» **What the exercise asks**
Retype the material so that each line matches the original exactly.

» **Source data**
BEGIN

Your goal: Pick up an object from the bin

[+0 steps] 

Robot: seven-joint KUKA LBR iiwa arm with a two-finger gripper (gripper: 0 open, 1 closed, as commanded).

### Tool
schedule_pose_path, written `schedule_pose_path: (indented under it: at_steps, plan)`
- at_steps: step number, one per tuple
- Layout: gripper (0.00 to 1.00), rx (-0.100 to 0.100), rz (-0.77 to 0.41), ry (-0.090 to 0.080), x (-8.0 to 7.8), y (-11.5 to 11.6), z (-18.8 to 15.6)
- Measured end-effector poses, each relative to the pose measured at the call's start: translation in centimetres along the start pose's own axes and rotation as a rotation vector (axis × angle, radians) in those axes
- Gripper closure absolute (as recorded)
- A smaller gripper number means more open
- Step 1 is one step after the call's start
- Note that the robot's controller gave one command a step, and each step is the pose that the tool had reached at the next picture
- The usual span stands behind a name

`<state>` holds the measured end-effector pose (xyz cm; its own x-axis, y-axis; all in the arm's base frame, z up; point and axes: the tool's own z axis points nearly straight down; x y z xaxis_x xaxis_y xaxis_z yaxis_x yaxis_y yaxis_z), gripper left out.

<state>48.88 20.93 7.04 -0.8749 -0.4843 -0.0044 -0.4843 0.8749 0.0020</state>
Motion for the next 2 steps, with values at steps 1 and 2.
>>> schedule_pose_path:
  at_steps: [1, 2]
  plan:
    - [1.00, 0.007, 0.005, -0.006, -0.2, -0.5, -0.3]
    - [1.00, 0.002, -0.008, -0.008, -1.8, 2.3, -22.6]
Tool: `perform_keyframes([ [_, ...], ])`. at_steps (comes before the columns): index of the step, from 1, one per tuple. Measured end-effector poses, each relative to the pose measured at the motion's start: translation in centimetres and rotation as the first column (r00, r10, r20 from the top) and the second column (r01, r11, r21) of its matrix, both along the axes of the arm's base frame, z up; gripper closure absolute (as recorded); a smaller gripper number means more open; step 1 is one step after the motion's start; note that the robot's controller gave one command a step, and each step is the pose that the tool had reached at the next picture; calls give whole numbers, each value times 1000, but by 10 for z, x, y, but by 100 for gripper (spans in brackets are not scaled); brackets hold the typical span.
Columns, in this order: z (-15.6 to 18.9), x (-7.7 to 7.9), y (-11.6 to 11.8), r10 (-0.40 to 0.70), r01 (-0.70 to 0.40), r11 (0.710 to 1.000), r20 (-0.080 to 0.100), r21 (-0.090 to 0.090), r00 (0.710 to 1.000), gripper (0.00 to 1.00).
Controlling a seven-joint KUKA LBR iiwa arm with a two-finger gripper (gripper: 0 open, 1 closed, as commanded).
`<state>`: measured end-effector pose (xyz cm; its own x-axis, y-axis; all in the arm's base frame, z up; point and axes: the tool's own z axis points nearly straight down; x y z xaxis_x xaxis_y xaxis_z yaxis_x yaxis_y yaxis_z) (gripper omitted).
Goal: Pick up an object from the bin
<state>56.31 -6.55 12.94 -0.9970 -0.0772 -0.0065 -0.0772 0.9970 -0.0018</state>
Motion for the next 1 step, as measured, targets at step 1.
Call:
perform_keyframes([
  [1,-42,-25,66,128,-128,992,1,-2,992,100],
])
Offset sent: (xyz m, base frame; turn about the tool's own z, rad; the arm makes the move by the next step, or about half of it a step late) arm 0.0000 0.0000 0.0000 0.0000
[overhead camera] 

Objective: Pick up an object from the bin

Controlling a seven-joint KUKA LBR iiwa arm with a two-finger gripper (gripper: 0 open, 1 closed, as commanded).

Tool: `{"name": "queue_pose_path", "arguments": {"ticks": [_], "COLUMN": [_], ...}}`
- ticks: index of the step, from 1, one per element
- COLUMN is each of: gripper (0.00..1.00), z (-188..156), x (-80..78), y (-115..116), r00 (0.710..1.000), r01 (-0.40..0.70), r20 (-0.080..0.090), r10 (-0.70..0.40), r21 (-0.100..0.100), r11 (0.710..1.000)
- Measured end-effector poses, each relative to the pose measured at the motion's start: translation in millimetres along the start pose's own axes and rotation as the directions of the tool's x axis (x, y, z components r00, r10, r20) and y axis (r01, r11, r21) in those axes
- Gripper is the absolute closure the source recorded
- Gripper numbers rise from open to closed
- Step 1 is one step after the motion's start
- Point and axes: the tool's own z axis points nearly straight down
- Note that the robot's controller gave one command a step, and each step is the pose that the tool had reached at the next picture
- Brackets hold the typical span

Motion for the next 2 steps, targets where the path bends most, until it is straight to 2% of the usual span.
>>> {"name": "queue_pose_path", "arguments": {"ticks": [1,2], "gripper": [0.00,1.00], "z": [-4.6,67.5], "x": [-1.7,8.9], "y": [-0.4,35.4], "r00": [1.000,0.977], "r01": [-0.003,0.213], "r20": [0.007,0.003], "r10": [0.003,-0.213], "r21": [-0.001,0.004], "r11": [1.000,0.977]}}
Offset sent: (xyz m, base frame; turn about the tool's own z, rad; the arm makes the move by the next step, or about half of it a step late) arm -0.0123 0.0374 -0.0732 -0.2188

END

» **Output for this task**
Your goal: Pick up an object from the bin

[+0 steps] 

Robot: seven-joint KUKA LBR iiwa arm with a two-finger gripper (gripper: 0 open, 1 closed, as commanded).

### Tool
schedule_pose_path, written `schedule_pose_path: (indented under it: at_steps, plan)`
- at_steps: step number, one per tuple
- Layout: gripper (0.00 to 1.00), rx (-0.100 to 0.100), rz (-0.77 to 0.41), ry (-0.090 to 0.080), x (-8.0 to 7.8), y (-11.5 to 11.6), z (-18.8 to 15.6)
- Measured end-effector poses, each relative to the pose measured at the call's start: translation in centimetres along the start pose's own axes and rotation as a rotation vector (axis × angle, radians) in those axes
- Gripper closure absolute (as recorded)
- A smaller gripper number means more open
- Step 1 is one step after the call's start
- Note that the robot's controller gave one command a step, and each step is the pose that the tool had reached at the next picture
- The usual span stands behind a name

`<state>` holds the measured end-effector pose (xyz cm; its own x-axis, y-axis; all in the arm's base frame, z up; point and axes: the tool's own z axis points nearly straight down; x y z xaxis_x xaxis_y xaxis_z yaxis_x yaxis_y yaxis_z), gripper left out.

<state>48.88 20.93 7.04 -0.8749 -0.4843 -0.0044 -0.4843 0.8749 0.0020</state>
Motion for the next 2 steps, with values at steps 1 and 2.
>>> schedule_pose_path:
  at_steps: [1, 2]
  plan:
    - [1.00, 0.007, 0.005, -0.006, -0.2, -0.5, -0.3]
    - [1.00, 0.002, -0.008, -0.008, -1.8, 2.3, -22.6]
Tool: `perform_keyframes([ [_, ...], ])`. at_steps (comes before the columns): index of the step, from 1, one per tuple. Measured end-effector poses, each relative to the pose measured at the motion's start: translation in centimetres and rotation as the first column (r00, r10, r20 from the top) and the second column (r01, r11, r21) of its matrix, both along the axes of the arm's base frame, z up; gripper closure absolute (as recorded); a smaller gripper number means more open; step 1 is one step after the motion's start; note that the robot's controller gave one command a step, and each step is the pose that the tool had reached at the next picture; calls give whole numbers, each value times 1000, but by 10 for z, x, y, but by 100 for gripper (spans in brackets are not scaled); brackets hold the typical span.
Columns, in this order: z (-15.6 to 18.9), x (-7.7 to 7.9), y (-11.6 to 11.8), r10 (-0.40 to 0.70), r01 (-0.70 to 0.40), r11 (0.710 to 1.000), r20 (-0.080 to 0.100), r21 (-0.090 to 0.090), r00 (0.710 to 1.000), gripper (0.00 to 1.00).
Controlling a seven-joint KUKA LBR iiwa arm with a two-finger gripper (gripper: 0 open, 1 closed, as commanded).
`<state>`: measured end-effector pose (xyz cm; its own x-axis, y-axis; all in the arm's base frame, z up; point and axes: the tool's own z axis points nearly straight down; x y z xaxis_x xaxis_y xaxis_z yaxis_x yaxis_y yaxis_z) (gripper omitted).
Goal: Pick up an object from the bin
<state>56.31 -6.55 12.94 -0.9970 -0.0772 -0.0065 -0.0772 0.9970 -0.0018</state>
Motion for the next 1 step, as measured, targets at step 1.
Call:
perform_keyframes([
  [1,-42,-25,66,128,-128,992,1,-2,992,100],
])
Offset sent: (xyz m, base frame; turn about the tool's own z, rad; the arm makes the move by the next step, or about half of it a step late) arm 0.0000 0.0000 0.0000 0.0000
[overhead camera] 

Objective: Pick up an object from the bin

Controlling a seven-joint KUKA LBR iiwa arm with a two-finger gripper (gripper: 0 open, 1 closed, as commanded).

Tool: `{"name": "queue_pose_path", "arguments": {"ticks": [_], "COLUMN": [_], ...}}`
- ticks: index of the step, from 1, one per element
- COLUMN is each of: gripper (0.00..1.00), z (-188..156), x (-80..78), y (-115..116), r00 (0.710..1.000), r01 (-0.40..0.70), r20 (-0.080..0.090), r10 (-0.70..0.40), r21 (-0.100..0.100), r11 (0.710..1.000)
- Measured end-effector poses, each relative to the pose measured at the motion's start: translation in millimetres along the start pose's own axes and rotation as the directions of the tool's x axis (x, y, z components r00, r10, r20) and y axis (r01, r11, r21) in those axes
- Gripper is the absolute closure the source recorded
- Gripper numbers rise from open to closed
- Step 1 is one step after the motion's start
- Point and axes: the tool's own z axis points nearly straight down
- Note that the robot's controller gave one command a step, and each step is the pose that the tool had reached at the next picture
- Brackets hold the typical span

Motion for the next 2 steps, targets where the path bends most, until it is straight to 2% of the usual span.
>>> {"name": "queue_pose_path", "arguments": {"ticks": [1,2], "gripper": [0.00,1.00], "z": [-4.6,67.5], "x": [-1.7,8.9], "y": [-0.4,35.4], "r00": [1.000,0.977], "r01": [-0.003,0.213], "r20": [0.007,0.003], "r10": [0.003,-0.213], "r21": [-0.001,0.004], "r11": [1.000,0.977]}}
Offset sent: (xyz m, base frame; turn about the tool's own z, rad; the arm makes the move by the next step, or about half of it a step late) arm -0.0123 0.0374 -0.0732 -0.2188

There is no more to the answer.